Puestas aquí las cosas y más tranquilo don Roque, dio a todos los allí presentes la gran noticia de que había tenido carta aquella misma tarde de su ilustre amigo, anunciándole su salida de Madrid al día subsiguiente.

-Es decir, mañana, -concluyó don Roque, sacando la carta del bolsillo.

-Ya he tenido el gusto -observó Nino,- de dar a estas señoras la misma noticia. Lo sabía desde ayer...

-De manera -continuó don Roque, sin hacerse cargo de lo dicho por el otro y pasando la vista por la carta,- que en el exprés de pasado mañana...

-Justamente, -interrumpió Nino.

-Tendremos la dicha -continuó don Roque,- de verle entre nosotros.

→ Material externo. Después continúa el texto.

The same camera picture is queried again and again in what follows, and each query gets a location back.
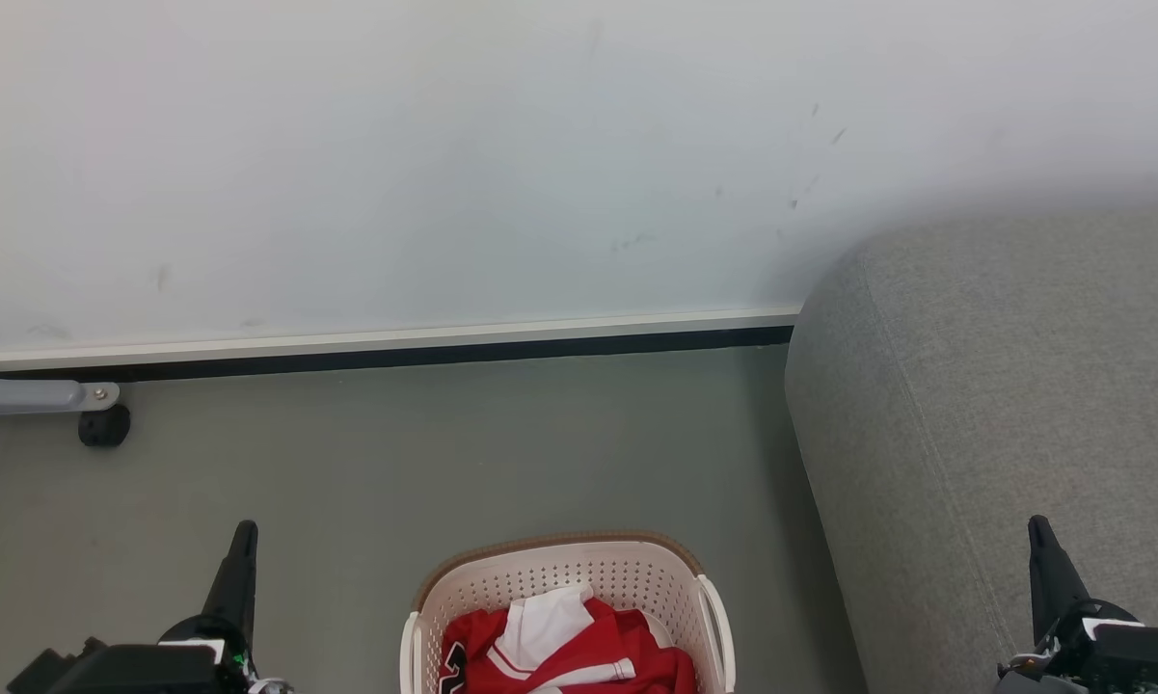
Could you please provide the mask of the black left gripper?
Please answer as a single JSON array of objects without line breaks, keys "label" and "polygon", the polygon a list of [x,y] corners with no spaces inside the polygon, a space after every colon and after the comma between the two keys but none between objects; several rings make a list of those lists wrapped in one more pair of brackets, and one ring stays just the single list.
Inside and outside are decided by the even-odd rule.
[{"label": "black left gripper", "polygon": [[292,682],[261,675],[252,659],[257,545],[257,524],[239,523],[201,615],[179,621],[157,640],[157,646],[208,651],[214,693],[295,693]]}]

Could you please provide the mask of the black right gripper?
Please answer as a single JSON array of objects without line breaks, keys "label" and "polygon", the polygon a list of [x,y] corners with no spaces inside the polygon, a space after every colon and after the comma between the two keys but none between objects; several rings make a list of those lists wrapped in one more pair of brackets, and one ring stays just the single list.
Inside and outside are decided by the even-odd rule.
[{"label": "black right gripper", "polygon": [[1033,516],[1029,609],[1036,649],[999,664],[997,693],[1091,693],[1098,631],[1142,628],[1115,602],[1092,599],[1049,519]]}]

Aquí lo asegura. (Leyendo la carta.) «Mi querido amigo...» ¡Siempre tan parcial y cariñoso!...

-Ya, ya -dijo doña Angustias entonces, haciendo como que echaba a broma la tenacidad de su marido;- ya estamos enterados de que la cosa no tiene duda.

-Cabalmente, -concluyó don Roque entendiendo a su mujer y diciéndola con una mirada que también fue bien comprendida por ella: «¡si tú supieras qué tripas se me han puesto a mí con la noticia de la llegada esa!...»

Nino se despidió poco después, llevándose la promesa de aquellas señoras de ventilar en ocasión más oportuna el tema que quedaba apenas esbozado allí, y sobre el espíritu una abrumadora carga de negros temores y de punzante curiosidad.